[Exercise prompt]
Can you pull out each line of the data below that includes the word "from"?

START Exercise data

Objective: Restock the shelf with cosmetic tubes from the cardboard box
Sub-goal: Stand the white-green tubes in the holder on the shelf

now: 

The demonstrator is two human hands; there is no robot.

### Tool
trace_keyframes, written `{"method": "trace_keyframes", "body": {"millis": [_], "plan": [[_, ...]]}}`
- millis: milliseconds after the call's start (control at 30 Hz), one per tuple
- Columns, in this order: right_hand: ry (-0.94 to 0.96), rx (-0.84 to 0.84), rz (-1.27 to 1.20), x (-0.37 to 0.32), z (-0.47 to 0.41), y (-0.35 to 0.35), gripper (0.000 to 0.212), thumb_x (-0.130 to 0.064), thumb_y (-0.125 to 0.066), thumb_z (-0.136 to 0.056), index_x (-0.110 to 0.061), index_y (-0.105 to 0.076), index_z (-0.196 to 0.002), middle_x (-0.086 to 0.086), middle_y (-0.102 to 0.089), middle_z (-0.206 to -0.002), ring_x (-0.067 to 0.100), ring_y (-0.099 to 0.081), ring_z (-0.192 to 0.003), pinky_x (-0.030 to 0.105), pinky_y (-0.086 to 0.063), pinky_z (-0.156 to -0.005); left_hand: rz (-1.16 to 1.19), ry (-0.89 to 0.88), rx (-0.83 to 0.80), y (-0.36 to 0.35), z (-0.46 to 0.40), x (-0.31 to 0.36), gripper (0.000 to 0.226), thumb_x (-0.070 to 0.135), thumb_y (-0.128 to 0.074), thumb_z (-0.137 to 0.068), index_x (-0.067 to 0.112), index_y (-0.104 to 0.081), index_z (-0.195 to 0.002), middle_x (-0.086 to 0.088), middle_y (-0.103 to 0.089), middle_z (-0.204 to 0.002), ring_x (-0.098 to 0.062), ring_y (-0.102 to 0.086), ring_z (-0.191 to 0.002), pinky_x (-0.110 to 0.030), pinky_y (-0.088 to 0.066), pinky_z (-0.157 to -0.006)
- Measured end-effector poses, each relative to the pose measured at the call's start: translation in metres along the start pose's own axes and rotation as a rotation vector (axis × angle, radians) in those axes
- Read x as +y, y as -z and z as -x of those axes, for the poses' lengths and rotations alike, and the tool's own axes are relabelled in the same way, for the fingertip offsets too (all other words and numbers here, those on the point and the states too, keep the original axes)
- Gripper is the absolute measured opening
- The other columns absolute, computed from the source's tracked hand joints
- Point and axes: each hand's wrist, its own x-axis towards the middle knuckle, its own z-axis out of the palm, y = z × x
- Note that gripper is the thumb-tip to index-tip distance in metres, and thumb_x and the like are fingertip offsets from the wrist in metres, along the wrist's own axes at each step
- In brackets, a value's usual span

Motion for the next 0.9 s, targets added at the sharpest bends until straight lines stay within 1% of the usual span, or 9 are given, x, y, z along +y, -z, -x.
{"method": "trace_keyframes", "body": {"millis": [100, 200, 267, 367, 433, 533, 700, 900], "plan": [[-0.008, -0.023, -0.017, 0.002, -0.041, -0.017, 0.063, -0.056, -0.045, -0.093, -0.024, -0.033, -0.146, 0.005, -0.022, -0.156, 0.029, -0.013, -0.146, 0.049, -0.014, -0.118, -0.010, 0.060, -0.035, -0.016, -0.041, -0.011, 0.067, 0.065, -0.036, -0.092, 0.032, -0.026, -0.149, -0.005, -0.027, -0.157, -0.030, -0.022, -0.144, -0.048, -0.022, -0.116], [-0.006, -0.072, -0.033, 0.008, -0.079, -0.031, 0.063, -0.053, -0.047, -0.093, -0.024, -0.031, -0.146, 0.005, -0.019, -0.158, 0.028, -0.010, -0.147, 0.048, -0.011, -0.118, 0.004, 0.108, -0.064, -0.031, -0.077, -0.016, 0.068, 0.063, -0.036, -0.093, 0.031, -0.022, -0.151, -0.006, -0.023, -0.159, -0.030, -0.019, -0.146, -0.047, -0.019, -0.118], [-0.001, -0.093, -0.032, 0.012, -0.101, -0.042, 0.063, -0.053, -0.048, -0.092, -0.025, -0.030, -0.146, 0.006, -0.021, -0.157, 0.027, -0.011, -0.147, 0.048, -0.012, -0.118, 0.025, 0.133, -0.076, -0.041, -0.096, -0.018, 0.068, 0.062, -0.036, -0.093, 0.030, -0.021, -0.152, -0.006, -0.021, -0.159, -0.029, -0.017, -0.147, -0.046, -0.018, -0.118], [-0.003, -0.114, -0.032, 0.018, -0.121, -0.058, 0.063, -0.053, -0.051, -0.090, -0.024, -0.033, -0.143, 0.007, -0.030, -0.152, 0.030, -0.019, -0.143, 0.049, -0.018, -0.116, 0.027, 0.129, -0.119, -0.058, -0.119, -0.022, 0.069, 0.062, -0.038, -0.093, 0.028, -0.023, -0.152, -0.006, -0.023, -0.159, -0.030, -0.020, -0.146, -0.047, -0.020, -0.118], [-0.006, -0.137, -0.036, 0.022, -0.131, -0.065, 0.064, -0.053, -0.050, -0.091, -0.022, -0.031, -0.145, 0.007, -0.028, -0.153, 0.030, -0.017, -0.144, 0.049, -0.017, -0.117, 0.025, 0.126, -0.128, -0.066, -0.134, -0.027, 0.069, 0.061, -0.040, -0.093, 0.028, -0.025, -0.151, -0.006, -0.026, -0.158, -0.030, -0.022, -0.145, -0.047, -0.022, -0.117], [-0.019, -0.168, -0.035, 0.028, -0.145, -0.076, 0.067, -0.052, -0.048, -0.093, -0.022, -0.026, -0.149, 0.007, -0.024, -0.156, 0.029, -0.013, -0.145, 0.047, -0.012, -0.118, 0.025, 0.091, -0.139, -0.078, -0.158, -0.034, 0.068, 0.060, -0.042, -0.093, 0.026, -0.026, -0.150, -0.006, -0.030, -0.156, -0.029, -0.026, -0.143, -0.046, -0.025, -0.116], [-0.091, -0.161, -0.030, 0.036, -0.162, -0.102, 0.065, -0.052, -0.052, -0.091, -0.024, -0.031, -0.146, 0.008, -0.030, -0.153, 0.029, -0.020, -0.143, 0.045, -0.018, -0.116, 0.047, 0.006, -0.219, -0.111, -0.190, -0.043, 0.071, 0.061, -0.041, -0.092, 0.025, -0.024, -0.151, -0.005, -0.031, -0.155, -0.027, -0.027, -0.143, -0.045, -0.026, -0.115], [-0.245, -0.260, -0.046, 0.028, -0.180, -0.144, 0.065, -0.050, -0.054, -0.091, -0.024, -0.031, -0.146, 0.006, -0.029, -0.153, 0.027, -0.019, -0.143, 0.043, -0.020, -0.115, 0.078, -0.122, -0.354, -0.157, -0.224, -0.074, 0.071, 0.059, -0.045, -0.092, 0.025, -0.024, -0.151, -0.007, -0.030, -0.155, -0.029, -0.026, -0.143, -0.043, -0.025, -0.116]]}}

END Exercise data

[Answer]
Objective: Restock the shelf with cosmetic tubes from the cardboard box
- The other columns absolute, computed from the source's tracked hand joints
- Note that gripper is the thumb-tip to index-tip distance in metres, and thumb_x and the like are fingertip offsets from the wrist in metres, along the wrist's own axes at each step

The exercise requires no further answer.